Let’s go back almost exactly 18 years ago, August 29 of 2005. The place New Orleans as Hurricane Katrina slams into the city,
Eighty percent of the city underwater. I can see multiple people up on their rooftop trying to get help people looting the supermarket, but I told you earlier today I didn’t think this it turned out to be Armageddon. I was wrong.
That storm killed about 1800 people left millions homeless and caused damages of over $161 billion. Hurricane Katrina, a bitter reminder of what just one storm can do. This hurricane season we’ve been fairly tranquil in the Atlantic, only a handful of storms. And you may remember that back in May, the National Weather Service was predicting that in the Atlantic basin we’d see 12 to 17 named storms. This season, five to nine hurricanes, so a fairly standard storm season. However, this past week…

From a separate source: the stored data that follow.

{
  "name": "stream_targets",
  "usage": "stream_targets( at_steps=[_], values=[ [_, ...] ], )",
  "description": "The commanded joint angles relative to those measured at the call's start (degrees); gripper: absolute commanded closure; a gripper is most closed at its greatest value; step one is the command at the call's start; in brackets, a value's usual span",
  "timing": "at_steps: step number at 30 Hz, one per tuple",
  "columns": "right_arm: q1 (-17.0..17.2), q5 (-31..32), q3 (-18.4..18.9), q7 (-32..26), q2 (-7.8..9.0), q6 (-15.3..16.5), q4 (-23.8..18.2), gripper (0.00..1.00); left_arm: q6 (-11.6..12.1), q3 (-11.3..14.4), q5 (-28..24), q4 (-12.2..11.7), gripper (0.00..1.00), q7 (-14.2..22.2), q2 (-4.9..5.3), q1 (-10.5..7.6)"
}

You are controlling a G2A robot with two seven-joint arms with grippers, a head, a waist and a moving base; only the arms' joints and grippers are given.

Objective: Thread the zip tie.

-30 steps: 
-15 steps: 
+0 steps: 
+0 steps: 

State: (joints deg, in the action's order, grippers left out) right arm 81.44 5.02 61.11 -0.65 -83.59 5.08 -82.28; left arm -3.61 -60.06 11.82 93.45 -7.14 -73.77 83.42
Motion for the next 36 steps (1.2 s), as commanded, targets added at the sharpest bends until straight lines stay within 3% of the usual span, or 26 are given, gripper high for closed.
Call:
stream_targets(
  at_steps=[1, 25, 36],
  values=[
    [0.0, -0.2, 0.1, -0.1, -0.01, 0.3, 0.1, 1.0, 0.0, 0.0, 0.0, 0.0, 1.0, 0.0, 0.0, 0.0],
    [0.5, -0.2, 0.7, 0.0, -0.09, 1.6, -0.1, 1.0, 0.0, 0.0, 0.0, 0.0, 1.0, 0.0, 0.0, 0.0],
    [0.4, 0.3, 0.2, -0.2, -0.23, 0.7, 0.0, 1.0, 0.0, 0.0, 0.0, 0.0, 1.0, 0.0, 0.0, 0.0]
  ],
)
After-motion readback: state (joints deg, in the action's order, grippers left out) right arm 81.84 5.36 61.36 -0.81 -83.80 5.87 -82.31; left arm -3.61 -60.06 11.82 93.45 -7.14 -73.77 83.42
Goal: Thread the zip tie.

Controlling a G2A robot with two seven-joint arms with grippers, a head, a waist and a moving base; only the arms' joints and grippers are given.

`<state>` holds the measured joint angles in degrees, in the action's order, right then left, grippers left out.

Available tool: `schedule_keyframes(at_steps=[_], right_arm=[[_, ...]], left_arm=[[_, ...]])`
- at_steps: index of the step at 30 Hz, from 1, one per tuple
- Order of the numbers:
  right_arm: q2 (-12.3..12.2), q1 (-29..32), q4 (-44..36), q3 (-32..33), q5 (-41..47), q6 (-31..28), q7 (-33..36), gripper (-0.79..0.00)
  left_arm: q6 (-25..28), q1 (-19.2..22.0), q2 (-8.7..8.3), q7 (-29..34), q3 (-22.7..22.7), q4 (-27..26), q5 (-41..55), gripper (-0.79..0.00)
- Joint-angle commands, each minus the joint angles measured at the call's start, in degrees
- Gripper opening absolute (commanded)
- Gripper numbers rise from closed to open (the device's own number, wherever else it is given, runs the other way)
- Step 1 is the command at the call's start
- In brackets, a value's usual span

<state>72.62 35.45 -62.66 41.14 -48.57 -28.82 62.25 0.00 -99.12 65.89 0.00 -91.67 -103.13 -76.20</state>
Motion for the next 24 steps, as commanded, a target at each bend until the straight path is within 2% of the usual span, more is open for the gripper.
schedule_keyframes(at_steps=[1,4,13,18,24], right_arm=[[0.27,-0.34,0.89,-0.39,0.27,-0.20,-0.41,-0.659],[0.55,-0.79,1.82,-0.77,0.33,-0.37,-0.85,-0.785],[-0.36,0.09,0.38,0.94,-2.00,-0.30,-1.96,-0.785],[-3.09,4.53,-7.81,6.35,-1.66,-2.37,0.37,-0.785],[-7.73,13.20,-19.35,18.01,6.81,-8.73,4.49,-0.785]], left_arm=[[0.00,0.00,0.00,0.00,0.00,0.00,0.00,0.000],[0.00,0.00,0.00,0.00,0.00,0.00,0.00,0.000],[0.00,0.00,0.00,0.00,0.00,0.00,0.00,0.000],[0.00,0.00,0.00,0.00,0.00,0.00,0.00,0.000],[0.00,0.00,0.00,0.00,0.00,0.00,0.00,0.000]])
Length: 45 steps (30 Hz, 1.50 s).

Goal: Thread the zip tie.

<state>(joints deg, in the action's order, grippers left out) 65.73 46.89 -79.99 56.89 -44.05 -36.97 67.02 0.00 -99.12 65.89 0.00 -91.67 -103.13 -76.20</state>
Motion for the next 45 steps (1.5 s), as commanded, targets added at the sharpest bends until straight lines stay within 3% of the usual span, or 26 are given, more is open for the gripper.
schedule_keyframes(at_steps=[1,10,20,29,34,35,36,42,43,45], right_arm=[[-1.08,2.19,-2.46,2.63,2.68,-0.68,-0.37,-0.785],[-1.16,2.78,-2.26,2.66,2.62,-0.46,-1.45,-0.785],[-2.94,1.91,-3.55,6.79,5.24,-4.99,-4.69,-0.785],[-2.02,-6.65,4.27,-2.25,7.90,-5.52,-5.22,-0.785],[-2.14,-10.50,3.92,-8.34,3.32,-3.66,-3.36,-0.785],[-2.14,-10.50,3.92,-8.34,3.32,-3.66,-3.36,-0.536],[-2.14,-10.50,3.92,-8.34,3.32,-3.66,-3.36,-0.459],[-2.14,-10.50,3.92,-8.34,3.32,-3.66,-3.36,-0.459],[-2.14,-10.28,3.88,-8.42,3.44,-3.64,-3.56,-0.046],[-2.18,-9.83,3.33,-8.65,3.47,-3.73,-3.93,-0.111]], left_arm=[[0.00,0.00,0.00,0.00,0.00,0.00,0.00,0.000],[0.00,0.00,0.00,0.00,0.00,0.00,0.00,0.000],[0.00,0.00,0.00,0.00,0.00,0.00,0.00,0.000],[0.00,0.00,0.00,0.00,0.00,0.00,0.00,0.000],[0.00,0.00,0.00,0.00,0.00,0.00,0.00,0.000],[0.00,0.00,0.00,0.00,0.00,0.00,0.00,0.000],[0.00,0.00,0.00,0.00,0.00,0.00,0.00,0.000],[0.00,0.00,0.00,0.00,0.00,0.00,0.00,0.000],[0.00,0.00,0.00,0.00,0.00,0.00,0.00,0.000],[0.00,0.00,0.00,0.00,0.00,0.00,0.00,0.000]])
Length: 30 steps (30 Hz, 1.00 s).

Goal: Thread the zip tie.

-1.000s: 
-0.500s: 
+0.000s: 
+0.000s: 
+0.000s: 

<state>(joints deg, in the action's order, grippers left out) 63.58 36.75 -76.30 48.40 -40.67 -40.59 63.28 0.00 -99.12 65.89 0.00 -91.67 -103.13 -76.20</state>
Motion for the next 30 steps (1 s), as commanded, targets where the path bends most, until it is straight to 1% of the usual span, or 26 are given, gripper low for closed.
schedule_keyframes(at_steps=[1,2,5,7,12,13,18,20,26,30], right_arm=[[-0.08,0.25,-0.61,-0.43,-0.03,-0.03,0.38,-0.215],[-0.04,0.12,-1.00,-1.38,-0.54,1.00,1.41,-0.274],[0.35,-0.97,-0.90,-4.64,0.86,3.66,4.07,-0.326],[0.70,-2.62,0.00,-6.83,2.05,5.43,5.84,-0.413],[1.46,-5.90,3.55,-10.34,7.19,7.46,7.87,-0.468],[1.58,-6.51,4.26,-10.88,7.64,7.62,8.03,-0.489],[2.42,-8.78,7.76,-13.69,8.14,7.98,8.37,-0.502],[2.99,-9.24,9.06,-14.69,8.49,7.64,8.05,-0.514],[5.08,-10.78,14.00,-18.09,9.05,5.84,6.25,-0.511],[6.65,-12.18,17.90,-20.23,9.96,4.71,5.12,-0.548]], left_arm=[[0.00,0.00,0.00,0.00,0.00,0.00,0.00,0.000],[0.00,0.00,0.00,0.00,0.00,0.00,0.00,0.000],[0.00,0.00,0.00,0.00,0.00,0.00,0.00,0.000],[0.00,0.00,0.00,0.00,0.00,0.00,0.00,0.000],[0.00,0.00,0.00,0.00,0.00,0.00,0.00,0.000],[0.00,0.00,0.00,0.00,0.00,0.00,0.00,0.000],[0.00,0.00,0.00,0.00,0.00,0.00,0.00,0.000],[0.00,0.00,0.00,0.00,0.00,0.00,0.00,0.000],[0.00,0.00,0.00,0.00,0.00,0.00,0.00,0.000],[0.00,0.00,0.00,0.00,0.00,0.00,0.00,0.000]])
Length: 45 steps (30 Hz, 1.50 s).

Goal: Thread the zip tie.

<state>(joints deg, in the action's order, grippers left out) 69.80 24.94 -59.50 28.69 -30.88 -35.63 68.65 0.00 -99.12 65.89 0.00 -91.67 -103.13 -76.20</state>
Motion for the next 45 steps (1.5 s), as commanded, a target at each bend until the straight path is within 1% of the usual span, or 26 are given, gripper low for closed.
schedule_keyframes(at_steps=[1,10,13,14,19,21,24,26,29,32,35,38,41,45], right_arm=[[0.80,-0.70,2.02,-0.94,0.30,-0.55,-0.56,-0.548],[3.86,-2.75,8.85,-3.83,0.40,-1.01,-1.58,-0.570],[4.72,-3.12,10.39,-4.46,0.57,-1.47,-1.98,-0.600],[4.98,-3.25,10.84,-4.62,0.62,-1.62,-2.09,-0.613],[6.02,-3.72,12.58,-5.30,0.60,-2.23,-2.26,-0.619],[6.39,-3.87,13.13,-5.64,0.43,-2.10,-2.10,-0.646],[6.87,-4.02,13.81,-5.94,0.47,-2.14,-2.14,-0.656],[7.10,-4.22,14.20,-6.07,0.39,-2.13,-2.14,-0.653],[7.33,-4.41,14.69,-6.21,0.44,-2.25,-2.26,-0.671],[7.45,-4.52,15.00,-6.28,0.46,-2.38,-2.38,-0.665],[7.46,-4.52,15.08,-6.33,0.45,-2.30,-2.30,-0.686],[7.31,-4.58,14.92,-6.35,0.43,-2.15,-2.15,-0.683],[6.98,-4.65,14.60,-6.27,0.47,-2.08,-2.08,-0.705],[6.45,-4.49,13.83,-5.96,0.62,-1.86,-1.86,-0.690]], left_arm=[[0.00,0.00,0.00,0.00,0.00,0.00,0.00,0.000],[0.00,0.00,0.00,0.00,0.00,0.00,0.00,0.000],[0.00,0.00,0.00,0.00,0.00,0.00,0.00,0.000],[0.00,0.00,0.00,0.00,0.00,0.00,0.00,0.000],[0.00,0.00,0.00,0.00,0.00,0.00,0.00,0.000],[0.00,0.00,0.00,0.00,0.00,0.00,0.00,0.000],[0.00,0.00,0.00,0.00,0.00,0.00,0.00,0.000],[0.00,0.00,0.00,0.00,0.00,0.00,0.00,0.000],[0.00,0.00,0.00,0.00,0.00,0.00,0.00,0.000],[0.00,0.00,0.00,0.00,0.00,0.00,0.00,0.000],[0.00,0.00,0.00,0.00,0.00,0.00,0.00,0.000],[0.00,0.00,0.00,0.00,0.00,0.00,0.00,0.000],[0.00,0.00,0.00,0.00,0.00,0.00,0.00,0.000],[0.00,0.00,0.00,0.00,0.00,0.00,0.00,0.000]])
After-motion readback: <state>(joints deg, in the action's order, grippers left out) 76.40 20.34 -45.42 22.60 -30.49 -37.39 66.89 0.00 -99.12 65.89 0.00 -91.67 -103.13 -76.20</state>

…The National Weather Service has upped its forecast…
US Agriculture Department meteorologist Brad Rippey says anyone living within 100 miles of the shores of the Gulf of Mexico, the Atlantic Ocean, etc., should be aware of this change in the forecast.
The National Weather Service has upped its forecast from that original 12 to 17 named storms. The new forecast is 14 to 21. You are the number of hurricanes has been increased from that original range. of five to nine. A number is now six to 11. And the number of major hurricanes has been increased from one to four, up to a range of two to five.
Several reasons for the new forecast. First, this summer’s relentless heat.
This has turned into a truly memorable run of heat.
The world set a record in July for hottest month ever recorded. The heat has not led up during August and Brad Rippey says storms especially hurricanes are fed by heat made stronger by heat and it’s not just atmospheric heat this season.
A lot of that warmth is being driven by incredibly high oceanic temperatures.
Warm waters also can help storms get going and add power to them after they form. And so there are several reasons why the National Weather Service is predicting more Atlantic basin storm activity, stronger activity reasons that include…
…Very high oceanic temperatures in the Atlantic basin. We’ve also got an active African monsoon that is contributing a lot of showers and thunderstorms that move westward into the open Atlantic and have the potential to develop in the future tropical storms and hurricanes.
And conditions are certainly more conducive now for more tropical storms during the second half of what so far has been a pretty tranquil Atlantic storm season.